▶ **EXERCISE DESCRIPTION**
Once the line with "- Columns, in" is found in the material, write out that line and every later line exactly, through the end.
*** DATA PROVIDED ***
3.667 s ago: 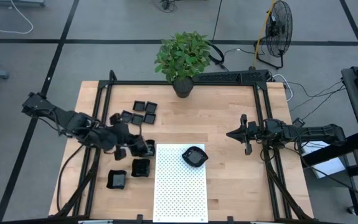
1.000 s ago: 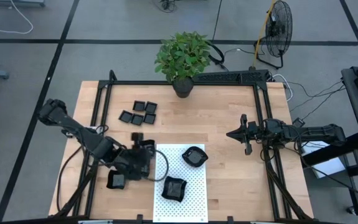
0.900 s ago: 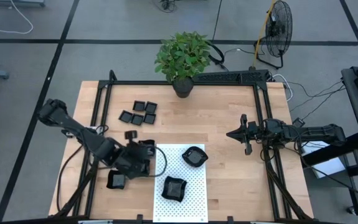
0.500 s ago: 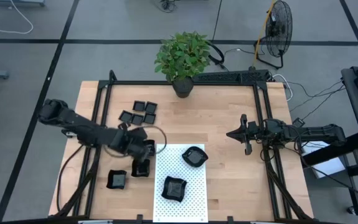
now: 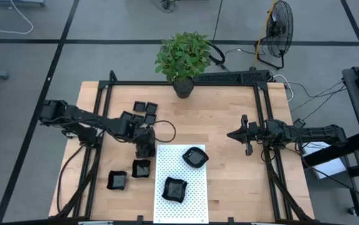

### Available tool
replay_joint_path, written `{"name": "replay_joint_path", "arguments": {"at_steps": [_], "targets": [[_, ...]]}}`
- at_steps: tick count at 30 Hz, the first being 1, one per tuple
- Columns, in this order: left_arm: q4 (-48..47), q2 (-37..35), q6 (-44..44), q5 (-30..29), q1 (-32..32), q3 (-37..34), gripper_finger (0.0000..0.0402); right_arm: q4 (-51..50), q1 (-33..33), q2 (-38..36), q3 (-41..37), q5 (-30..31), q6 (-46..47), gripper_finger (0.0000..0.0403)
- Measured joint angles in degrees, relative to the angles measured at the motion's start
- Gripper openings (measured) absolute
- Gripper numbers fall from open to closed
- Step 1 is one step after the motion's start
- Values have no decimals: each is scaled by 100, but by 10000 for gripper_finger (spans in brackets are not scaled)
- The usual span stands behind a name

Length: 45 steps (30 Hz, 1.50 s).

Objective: Pick & Place Mini shaped plates
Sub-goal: Stack the top distorted square plate on top of the distorted square plate on the shelf

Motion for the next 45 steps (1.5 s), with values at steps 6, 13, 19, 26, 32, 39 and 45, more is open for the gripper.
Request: {"name": "replay_joint_path", "arguments": {"at_steps": [6, 13, 19, 26, 32, 39, 45], "targets": [[60, 23, 341, 438, 264, -163, 149, -1, 1, 1, 0, 1, 0, 0], [625, 25, 593, 927, 495, -674, 143, 0, 2, 2, 0, 2, 0, 0], [900, 27, 847, 923, 512, -743, 136, 0, 2, 0, 0, 2, 0, 0], [939, 27, 1063, 921, 511, -743, 135, -2, 0, 2, 0, 0, 0, 0], [938, 27, 1166, 919, 512, -743, 126, 0, 0, 2, 0, 1, 0, 0], [944, 27, 1166, 916, 512, -743, 111, 0, 0, 2, 0, 0, 0, 0], [944, 27, 1163, 914, 512, -743, 89, 0, 0, 2, 0, 0, 0, 0]]}}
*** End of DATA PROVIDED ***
▶ **OUTPUT FOR THIS TASK**
- Columns, in this order: left_arm: q4 (-48..47), q2 (-37..35), q6 (-44..44), q5 (-30..29), q1 (-32..32), q3 (-37..34), gripper_finger (0.0000..0.0402); right_arm: q4 (-51..50), q1 (-33..33), q2 (-38..36), q3 (-41..37), q5 (-30..31), q6 (-46..47), gripper_finger (0.0000..0.0403)
- Measured joint angles in degrees, relative to the angles measured at the motion's start
- Gripper openings (measured) absolute
- Gripper numbers fall from open to closed
- Step 1 is one step after the motion's start
- Values have no decimals: each is scaled by 100, but by 10000 for gripper_finger (spans in brackets are not scaled)
- The usual span stands behind a name

Length: 45 steps (30 Hz, 1.50 s).

Objective: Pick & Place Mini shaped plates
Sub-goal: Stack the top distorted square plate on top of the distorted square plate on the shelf

Motion for the next 45 steps (1.5 s), with values at steps 6, 13, 19, 26, 32, 39 and 45, more is open for the gripper.
Request: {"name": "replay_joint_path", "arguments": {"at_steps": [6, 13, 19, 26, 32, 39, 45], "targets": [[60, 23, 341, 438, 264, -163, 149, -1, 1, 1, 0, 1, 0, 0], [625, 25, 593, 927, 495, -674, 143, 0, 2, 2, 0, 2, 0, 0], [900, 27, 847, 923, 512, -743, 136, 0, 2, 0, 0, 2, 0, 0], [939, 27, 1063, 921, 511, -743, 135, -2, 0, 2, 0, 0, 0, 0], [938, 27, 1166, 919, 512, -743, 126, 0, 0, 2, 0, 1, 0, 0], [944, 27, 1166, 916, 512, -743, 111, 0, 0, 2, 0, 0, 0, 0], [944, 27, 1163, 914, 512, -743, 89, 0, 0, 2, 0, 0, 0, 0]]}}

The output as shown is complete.